I had a friend say to me that it was not accurate to say I was love because I acted this way and that.
Yes, that’s true and raises a valuable point.
I am – we are – many ways at the relative level of existence. But, however we be there, we are love at the absolute.
When I say “I am love,” I’m speaking of my essence, my true identity.
At the relative level, I may be prickly, grouchy, awkward, etc. But that is not “me,” not the true and essential me.
The “new paradigm” concerns our essence. It doesn’t concern who we are at this everyday level. Our evolutionary movement is always from the relative to the absolute.
I grant that there are also paradigms for this everyday level. The sociologist Erving Goffmam was a master of those as are many sociologists and anthropologists. But I’m particularly, in the article “I Love; Therefore I Am,” (1) focusing on the absolute.

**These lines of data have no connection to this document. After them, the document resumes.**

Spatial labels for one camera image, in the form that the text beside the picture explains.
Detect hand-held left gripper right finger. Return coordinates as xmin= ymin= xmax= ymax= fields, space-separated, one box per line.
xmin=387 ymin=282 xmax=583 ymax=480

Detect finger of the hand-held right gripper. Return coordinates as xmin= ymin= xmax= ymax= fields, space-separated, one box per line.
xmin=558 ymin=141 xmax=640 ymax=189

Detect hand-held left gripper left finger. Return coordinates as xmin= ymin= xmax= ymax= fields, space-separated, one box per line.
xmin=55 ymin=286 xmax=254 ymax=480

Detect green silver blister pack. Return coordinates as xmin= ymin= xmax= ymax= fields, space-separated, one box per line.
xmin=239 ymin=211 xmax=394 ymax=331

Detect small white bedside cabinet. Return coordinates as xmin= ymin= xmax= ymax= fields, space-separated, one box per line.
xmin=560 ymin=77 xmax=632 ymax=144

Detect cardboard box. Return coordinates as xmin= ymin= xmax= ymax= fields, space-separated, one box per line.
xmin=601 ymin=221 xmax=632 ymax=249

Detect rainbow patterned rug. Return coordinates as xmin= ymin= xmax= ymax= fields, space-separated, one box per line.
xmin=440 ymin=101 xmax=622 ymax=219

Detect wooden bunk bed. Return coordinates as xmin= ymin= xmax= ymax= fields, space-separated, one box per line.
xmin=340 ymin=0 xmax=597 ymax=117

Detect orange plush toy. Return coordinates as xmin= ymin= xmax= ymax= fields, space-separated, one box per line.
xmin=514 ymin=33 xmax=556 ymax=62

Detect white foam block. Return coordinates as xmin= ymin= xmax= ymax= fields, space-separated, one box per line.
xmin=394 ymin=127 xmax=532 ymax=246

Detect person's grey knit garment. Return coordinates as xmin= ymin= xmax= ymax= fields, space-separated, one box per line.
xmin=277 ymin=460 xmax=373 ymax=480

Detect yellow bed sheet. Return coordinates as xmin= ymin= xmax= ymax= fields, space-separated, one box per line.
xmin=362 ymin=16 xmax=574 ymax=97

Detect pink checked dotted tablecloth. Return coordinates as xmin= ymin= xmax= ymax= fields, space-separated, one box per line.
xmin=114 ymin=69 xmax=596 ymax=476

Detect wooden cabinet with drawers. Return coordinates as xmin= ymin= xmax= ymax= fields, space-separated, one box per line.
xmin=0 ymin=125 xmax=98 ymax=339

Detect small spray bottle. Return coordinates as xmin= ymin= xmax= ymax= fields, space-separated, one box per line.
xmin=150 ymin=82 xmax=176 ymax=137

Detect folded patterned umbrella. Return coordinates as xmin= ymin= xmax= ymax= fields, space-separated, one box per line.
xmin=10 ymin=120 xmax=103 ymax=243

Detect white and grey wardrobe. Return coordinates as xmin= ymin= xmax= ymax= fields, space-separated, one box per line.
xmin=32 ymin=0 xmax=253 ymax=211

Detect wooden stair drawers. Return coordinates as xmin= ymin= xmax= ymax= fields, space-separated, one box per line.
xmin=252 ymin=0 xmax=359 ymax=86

If we fail to make the distinction between the relative and the absolute, we run into all kinds of problems. One classic one is a student asking a non-dual teacher a question that concerns life at the relative level and receiving an absolute answer. Not helpful.

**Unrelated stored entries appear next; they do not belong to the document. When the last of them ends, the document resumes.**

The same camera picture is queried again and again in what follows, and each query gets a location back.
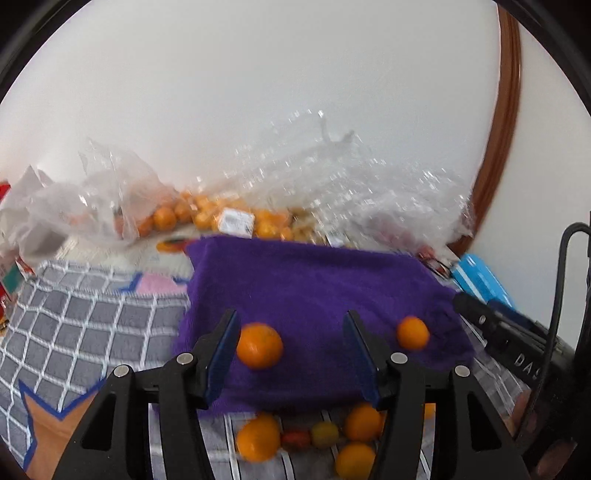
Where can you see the purple towel tray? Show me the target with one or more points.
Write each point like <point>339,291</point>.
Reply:
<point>314,286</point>

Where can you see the brown wooden frame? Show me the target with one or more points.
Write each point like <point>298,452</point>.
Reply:
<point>505,115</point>

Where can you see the grey checked blanket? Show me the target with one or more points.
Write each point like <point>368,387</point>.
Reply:
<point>69,314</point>

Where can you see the pack of red tomatoes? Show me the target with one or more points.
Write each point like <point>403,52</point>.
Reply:
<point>431,258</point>

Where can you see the large crumpled clear plastic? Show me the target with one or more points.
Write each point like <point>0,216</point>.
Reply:
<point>346,175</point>

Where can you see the white plastic bag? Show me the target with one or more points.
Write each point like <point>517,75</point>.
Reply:
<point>32,212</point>

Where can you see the printed cardboard sheet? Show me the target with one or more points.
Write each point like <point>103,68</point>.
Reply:
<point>161,256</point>

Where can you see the labelled bag of mandarins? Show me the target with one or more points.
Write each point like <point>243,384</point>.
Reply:
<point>231,219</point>

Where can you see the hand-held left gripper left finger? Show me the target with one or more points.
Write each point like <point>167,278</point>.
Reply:
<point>224,355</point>

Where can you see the red paper bag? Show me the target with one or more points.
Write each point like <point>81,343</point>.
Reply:
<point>3,190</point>

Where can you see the smooth yellow-orange citrus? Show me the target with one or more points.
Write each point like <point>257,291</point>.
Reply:
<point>258,437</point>

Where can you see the clear bag of mandarins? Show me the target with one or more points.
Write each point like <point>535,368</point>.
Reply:
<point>124,194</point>

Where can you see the person's right hand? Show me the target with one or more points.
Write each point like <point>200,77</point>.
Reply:
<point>519,406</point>

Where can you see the mandarin orange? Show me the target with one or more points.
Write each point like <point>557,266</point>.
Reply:
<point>259,345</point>
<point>412,332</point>

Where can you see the yellow-green round fruit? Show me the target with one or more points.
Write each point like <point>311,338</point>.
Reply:
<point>324,434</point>

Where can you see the blue tissue pack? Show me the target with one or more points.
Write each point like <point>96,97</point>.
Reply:
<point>480,277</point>

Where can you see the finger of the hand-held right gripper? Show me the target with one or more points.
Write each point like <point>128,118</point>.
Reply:
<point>480,318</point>
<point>512,314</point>

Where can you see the small red persimmon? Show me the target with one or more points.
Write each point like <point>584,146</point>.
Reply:
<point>295,440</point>

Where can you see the printed plastic bag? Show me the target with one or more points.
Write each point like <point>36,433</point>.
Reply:
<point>11,277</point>

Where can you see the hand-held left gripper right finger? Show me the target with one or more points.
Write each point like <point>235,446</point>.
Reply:
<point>362,355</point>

Oftentimes spiritual teachers (and I am not a spiritual teacher) pose conundrums for their students, in which they mix the relative and the absolute. The student cannot figure these puzzles out without (hopefully) having a realization.
An example is “die before dying.” This sentence mixes the relative and the absolute. “Die” refers to the death of the ego; “dying” refers to the death of the body. The first would give us an experience of the Transcendental; the second would give us an experience of physical death. While the words for death are the same, their references are different.

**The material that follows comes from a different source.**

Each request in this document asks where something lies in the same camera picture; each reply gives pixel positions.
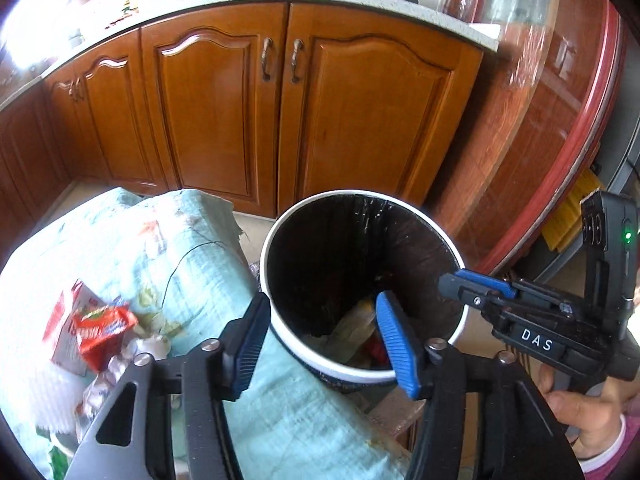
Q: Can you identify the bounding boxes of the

I should also clarify a second point. When I said earlier “trip through the ascension portal,” I was being metaphorical. I didn’t actually proceed through a gate marked “Ascension Portal.” I did not go from point A to point B.
I experienced an expansion of consciousness. And that expansion was temporary. I’m back in 3/4D again now. Archangel Michael calls this passing back and forth through the ascension portal. If I understand correctly, experiences will not be permanent until Sahaja Samadhi, which occurs one or two more years into the future.
But it does remind me that, especially when one is exploring new territory, one has to watch his or her use of metaphors. Others may take them literally – and why would they not? None of us knows very much about this new “land” (“land” is also a metaphor) as yet.
The “ethnographer” of a new land (this too is a metaphor) does not only establish matters that most other people will have no knowledge of – since ethnographers in the beginning usually go into territory that is as yet unvisited.
They also lay down metaphors for understanding that are like a double-edged sword. The metaphors make understanding easier. But they also serve as a filter. They at once focus on certain features of a “landscape.” But they also exclude other features from consideration.
In a social science, the initial metaphors, over time, become contested and new metaphors established. This process goes forward with these new metaphors themselves being contested over time as well.
This is the process by which scientific knowledge grows.
The revelatory knowledge that realized saints and sages come into is direct and unmediated by words, etc. But it too must be communicated to people who haven’t had the original spiritual experience of a Jesus or a Buddha.
And when it is, metaphors are again used. “I am the door. No one enters in but through me.” (Paraphrase) Even the “me” there is metaphorical, because it isn’t that we enter in through the “me” that was Jesus but through the “me” that is the soul, Atman, Self or Christ.
You can see how complicated it can become to explore a new field. One cannot avoid using metaphors in order to communicate. And these metaphors will approximate, filter things out, ignore some features of the situation, etc.
One has to simply trust that, in the course of things, the most robust understanding will emerge from the to-and-fro of discussion.
If that understanding at least clears the brush away and creates a space in which realization can arise, that may be the most that can be hoped for.
Truth itself lies beyond words and cannot be captured by them.